* Work to complete *
Below are records; state how many of their lines hold the word "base", and give only the figure.

Source data:
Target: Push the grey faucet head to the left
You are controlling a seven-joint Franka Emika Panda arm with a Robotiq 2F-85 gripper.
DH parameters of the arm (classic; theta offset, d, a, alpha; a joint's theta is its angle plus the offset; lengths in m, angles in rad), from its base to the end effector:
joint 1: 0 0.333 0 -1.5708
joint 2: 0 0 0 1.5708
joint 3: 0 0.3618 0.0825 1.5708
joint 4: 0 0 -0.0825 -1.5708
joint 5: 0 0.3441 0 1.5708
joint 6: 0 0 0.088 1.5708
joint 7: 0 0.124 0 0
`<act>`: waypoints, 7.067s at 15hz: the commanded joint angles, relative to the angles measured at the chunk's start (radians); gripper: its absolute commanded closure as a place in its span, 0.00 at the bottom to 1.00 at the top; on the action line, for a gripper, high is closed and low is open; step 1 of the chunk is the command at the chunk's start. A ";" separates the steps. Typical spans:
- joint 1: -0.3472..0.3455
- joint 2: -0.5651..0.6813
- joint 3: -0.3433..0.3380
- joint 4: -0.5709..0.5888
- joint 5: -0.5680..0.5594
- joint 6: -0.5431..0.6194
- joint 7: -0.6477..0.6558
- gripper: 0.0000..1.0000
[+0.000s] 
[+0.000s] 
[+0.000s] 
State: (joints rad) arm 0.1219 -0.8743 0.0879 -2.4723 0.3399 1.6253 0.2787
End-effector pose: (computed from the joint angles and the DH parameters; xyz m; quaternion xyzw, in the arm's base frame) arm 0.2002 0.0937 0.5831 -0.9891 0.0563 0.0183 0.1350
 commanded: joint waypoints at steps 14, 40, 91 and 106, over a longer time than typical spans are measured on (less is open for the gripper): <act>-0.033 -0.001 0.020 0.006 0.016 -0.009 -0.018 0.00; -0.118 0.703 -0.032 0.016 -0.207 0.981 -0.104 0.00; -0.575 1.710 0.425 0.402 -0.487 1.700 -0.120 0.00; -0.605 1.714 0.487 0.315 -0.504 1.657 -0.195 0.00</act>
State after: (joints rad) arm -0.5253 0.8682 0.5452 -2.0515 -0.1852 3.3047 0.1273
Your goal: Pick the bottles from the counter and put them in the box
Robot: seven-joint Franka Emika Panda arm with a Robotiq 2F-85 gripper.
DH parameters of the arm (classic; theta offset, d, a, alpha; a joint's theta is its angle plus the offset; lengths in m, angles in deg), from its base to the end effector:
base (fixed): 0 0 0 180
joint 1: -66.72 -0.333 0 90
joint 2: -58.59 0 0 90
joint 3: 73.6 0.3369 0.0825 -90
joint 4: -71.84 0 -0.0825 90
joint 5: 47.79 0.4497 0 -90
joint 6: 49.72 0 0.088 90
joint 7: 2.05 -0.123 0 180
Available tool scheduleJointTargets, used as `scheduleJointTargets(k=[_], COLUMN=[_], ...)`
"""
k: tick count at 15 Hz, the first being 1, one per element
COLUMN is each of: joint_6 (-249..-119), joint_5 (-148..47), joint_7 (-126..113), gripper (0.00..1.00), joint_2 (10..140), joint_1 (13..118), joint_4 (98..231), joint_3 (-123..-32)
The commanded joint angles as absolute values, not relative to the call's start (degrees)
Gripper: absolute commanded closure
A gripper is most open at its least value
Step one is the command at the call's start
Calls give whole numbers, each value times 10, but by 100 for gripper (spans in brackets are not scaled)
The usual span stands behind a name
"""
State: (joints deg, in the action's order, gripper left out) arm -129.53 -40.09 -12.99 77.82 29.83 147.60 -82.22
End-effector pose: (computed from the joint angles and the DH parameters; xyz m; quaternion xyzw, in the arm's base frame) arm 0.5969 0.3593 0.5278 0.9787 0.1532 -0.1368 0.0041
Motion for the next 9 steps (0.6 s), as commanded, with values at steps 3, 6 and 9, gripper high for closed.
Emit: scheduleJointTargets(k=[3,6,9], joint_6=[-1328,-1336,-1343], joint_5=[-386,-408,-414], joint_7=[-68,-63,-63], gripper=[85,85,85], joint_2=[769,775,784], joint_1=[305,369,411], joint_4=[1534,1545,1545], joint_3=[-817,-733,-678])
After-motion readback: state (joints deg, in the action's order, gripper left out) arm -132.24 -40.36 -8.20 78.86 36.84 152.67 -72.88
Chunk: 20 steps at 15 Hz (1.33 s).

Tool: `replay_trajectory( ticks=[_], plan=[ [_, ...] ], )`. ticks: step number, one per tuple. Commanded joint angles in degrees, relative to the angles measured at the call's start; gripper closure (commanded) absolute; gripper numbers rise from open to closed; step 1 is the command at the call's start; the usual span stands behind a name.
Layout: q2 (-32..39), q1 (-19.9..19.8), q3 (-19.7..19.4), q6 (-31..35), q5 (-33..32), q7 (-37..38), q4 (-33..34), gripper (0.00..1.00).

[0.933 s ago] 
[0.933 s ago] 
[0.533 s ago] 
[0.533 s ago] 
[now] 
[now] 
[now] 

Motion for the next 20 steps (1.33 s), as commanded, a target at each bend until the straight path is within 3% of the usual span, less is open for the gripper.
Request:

* Answer to this exercise *
5